An important part of a poly breakup for me is not to ignore my other partners and crawl into a corner by myself. As important it is for me not to drive into new relationship energy and ignore everyone else, it is important for me to remember that I have other things going on with other people. It's never a good thing to tell a person who is poly, "Hey it won't be a hard breakup, you have other relationships." I do have other relationships, both platonic and casual, that I have time invested into. I think the stereotype of a person (male or female) eating Ben and Jerry's and watching a sappy movie is used way too much. I did overindulge in some chocolate sunflower seeds and had a few beers with my parents -- who know I'm poly and accept me for who I am -- but really short of instant gratification, it really didn't help me.

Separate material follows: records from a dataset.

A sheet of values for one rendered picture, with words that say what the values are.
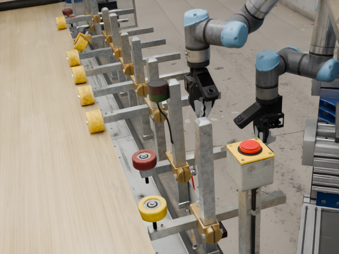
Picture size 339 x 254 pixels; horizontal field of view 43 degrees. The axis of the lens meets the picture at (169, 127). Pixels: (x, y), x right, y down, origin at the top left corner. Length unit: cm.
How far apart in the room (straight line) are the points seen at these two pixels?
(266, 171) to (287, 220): 171
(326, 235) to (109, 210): 122
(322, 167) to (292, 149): 177
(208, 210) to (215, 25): 52
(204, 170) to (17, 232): 52
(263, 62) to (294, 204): 139
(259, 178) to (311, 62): 68
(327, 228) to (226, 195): 72
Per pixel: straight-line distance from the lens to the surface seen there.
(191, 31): 132
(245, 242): 97
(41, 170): 149
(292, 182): 283
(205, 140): 110
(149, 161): 141
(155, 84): 128
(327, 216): 229
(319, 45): 144
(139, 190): 177
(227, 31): 126
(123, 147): 205
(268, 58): 142
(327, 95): 181
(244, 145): 84
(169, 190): 161
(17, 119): 187
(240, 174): 83
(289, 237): 246
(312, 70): 146
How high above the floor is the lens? 168
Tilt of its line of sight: 29 degrees down
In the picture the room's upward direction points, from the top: 5 degrees counter-clockwise
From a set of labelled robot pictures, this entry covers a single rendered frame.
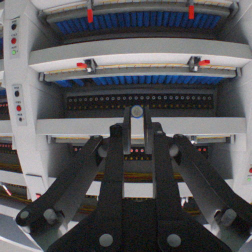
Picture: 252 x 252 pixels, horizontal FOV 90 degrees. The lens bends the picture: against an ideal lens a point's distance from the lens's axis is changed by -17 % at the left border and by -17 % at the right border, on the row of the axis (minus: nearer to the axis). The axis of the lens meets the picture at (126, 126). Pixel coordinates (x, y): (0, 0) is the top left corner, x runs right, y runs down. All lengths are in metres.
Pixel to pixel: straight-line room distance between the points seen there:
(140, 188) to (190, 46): 0.41
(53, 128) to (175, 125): 0.33
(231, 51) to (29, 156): 0.65
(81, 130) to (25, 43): 0.29
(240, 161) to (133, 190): 0.33
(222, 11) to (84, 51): 0.41
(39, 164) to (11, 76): 0.28
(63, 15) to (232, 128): 0.59
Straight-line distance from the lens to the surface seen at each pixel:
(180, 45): 0.40
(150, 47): 0.39
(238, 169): 0.53
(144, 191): 0.48
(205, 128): 0.42
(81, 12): 0.52
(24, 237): 1.05
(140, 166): 0.65
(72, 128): 0.43
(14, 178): 0.66
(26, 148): 0.53
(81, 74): 0.45
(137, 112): 0.20
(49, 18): 0.56
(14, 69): 0.52
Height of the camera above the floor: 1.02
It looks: 14 degrees up
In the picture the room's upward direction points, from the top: 178 degrees clockwise
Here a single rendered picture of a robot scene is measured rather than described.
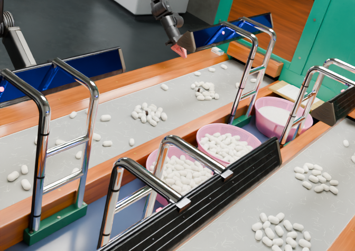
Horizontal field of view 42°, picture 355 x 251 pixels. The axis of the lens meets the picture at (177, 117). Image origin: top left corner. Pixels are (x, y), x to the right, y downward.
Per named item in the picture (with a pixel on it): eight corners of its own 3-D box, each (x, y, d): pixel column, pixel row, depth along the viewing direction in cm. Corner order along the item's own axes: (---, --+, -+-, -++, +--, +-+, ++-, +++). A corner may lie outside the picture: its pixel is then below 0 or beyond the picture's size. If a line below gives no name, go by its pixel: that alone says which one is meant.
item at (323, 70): (267, 162, 186) (307, 62, 164) (289, 146, 201) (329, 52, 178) (309, 187, 177) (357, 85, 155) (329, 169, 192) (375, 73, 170)
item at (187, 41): (176, 44, 172) (180, 26, 168) (258, 23, 218) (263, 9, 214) (192, 53, 168) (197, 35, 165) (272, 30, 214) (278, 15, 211)
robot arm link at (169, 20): (156, 19, 211) (166, 13, 208) (164, 18, 217) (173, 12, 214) (163, 33, 211) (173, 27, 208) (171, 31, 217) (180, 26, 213)
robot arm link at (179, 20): (149, 9, 213) (163, 0, 208) (162, 9, 222) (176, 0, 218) (160, 33, 213) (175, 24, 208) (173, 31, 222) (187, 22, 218)
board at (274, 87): (267, 89, 225) (268, 86, 224) (281, 82, 236) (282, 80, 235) (328, 121, 209) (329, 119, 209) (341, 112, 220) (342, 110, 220)
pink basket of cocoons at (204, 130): (181, 168, 169) (187, 147, 165) (201, 135, 192) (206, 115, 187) (251, 195, 165) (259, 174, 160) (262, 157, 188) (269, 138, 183)
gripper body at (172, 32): (188, 37, 213) (181, 22, 213) (175, 40, 206) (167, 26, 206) (179, 43, 217) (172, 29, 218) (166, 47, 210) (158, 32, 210)
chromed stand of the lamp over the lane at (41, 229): (-11, 206, 133) (-8, 67, 111) (46, 180, 148) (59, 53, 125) (29, 246, 124) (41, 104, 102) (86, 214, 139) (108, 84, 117)
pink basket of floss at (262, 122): (254, 141, 198) (261, 122, 193) (243, 109, 220) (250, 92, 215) (313, 150, 202) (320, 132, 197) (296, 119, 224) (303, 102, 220)
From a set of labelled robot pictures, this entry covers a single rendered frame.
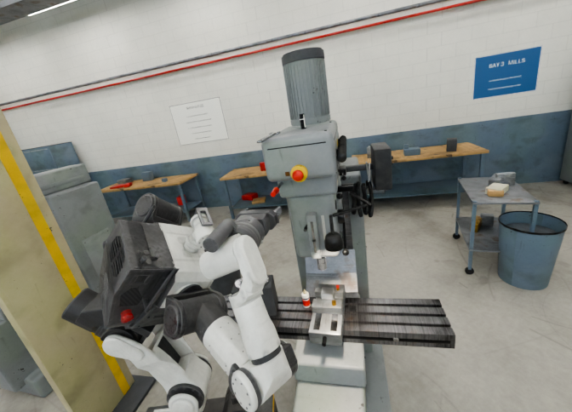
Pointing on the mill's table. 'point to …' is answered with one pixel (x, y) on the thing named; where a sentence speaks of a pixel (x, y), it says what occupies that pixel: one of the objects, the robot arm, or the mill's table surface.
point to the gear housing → (310, 186)
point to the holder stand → (264, 294)
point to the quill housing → (298, 207)
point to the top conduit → (341, 149)
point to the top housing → (302, 151)
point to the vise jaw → (327, 306)
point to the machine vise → (334, 326)
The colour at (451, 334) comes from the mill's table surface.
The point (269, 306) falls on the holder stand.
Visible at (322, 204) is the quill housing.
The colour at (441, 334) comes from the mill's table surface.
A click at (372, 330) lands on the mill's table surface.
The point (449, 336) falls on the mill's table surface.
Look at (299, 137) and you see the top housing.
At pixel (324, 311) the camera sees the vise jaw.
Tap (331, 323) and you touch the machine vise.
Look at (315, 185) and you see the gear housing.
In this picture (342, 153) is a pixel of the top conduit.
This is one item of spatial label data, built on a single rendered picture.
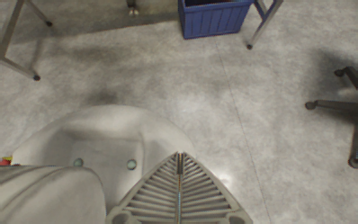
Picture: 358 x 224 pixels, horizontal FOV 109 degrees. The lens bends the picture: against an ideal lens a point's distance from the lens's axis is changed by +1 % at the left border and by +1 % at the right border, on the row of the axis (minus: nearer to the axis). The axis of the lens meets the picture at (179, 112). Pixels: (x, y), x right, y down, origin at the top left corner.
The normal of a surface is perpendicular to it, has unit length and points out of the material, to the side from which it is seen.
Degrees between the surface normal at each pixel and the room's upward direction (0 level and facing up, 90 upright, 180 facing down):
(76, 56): 0
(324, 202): 0
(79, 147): 0
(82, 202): 90
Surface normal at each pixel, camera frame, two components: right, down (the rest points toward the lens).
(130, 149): -0.02, -0.31
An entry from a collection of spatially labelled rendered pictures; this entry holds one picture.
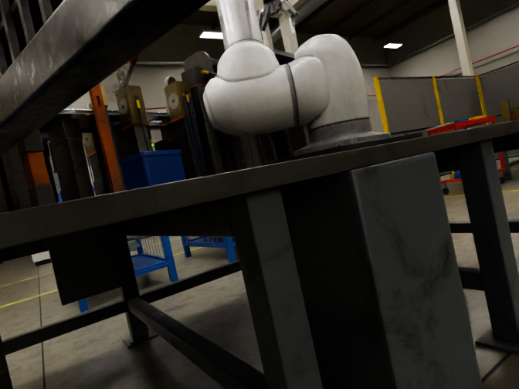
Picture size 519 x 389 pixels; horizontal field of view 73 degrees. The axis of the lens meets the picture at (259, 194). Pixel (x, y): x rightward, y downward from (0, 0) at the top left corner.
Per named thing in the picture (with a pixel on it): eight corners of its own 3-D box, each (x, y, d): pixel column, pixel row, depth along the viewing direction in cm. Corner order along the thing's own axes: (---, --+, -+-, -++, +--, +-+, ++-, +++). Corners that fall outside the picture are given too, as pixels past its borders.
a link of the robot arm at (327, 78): (380, 113, 81) (364, 18, 80) (302, 129, 82) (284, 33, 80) (360, 123, 98) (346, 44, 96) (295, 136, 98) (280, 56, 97)
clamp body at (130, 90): (154, 200, 116) (130, 93, 115) (172, 195, 110) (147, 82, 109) (137, 203, 111) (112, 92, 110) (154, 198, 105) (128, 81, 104)
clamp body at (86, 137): (110, 211, 146) (91, 129, 146) (124, 208, 139) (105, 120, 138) (94, 214, 141) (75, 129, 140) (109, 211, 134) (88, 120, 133)
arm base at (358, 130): (401, 136, 91) (398, 114, 91) (350, 144, 77) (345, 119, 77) (344, 148, 105) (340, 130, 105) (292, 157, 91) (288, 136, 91)
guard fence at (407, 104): (492, 167, 764) (473, 76, 759) (499, 166, 752) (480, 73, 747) (394, 198, 578) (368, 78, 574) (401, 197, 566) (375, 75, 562)

I don't want to fall apart. I have dieted really hard for the past few months, I'm beginning to lose weight and get healthier, and having a reason to let everything go was blocking my vision my goals.
As fun as it is to make "_________" official (put your favorite social networking site in the blank) it's painful to make it official at the end of the relationship. Being on a social networking site for kinky folks, I avoided comment. Eric and I have plenty of mutual friends who enjoy gossip. We've seen couples, both monogamous and polyamorous, come out of relationships with sides chosen. We both really don't want that... I think both of us believe we are correct in the versions of the breakup (there is always two -- or more sides depending on other partners' -- sides of the story) but black balling someone over a breakup is counterproductive.
I don't blame one thing or another for my breakup. No one outside the relationship really had anything to do with the breakup. The breakup was coming for the past few years. I jokingly asked Eric to stop talking about me moving closer to them. Whenever we discuss moving in geographically closer, something happens to the relationship. Pure and simple I accept some responsibility for not seeing the warning signs but really that's all I can say. It was a good five years, but there is simply too much of a difference at this point to logically carry on a relationship.
What I did write back to him when he messaged me?
I said I hope he also would be happy and I send him good juju.